- WHAT YOU ARE ASKED TO DO -
Without omitting anything, return the records precisely as given.

- DATA FOR PROCESSING -

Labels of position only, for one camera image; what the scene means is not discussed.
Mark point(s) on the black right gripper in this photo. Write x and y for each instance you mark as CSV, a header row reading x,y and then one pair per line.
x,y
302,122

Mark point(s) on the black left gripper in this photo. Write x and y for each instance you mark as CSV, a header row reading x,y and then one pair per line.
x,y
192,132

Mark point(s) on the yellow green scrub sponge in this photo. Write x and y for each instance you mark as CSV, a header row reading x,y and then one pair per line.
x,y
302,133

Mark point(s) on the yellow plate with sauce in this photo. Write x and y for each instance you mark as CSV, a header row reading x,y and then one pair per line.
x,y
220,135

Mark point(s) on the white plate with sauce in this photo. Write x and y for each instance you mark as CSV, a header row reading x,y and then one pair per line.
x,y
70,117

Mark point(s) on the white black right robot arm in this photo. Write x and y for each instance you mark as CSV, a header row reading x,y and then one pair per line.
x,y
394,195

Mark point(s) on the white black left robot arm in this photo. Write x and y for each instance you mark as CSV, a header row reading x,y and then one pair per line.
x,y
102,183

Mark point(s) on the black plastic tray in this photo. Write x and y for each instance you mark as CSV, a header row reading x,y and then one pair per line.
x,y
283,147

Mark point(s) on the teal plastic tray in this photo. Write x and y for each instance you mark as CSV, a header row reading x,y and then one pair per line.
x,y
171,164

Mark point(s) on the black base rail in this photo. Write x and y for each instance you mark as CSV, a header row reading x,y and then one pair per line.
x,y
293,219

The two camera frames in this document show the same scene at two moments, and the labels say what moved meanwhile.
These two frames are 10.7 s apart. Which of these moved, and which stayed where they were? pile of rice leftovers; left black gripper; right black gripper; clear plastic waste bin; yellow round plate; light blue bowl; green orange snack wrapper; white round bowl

- COMPLETED TASK -
Labels of position only, for one camera image; what the scene means is not discussed.
Mark point(s) on the black right gripper in this photo. Write x and y for each instance you mark as CSV, a header row reading x,y and then one pair per line.
x,y
302,122

Mark point(s) on the black left gripper in this photo. Write x and y for each instance you mark as CSV, a header row reading x,y and then one pair per line.
x,y
192,132

Mark point(s) on the yellow green scrub sponge in this photo. Write x and y for each instance you mark as CSV, a header row reading x,y and then one pair per line.
x,y
302,133

Mark point(s) on the yellow plate with sauce in this photo. Write x and y for each instance you mark as CSV, a header row reading x,y and then one pair per line.
x,y
220,135

Mark point(s) on the white plate with sauce in this photo. Write x and y for each instance you mark as CSV, a header row reading x,y and then one pair per line.
x,y
70,117

Mark point(s) on the white black right robot arm in this photo. Write x and y for each instance you mark as CSV, a header row reading x,y and then one pair per line.
x,y
394,195

Mark point(s) on the white black left robot arm in this photo. Write x and y for each instance you mark as CSV, a header row reading x,y and then one pair per line.
x,y
102,183

Mark point(s) on the black plastic tray in this photo. Write x and y for each instance you mark as CSV, a header row reading x,y and then one pair per line.
x,y
283,147

Mark point(s) on the teal plastic tray in this photo. Write x and y for each instance you mark as CSV, a header row reading x,y and then one pair per line.
x,y
171,164

Mark point(s) on the black base rail in this photo. Write x and y for each instance you mark as CSV, a header row reading x,y and then one pair per line.
x,y
293,219

The two camera frames in this document show the same scene at two moments, and the labels say what moved meanwhile.
These two frames are 10.7 s apart. Which of these moved, and which stayed where they were? pile of rice leftovers; left black gripper; right black gripper; clear plastic waste bin; yellow round plate; light blue bowl; green orange snack wrapper; white round bowl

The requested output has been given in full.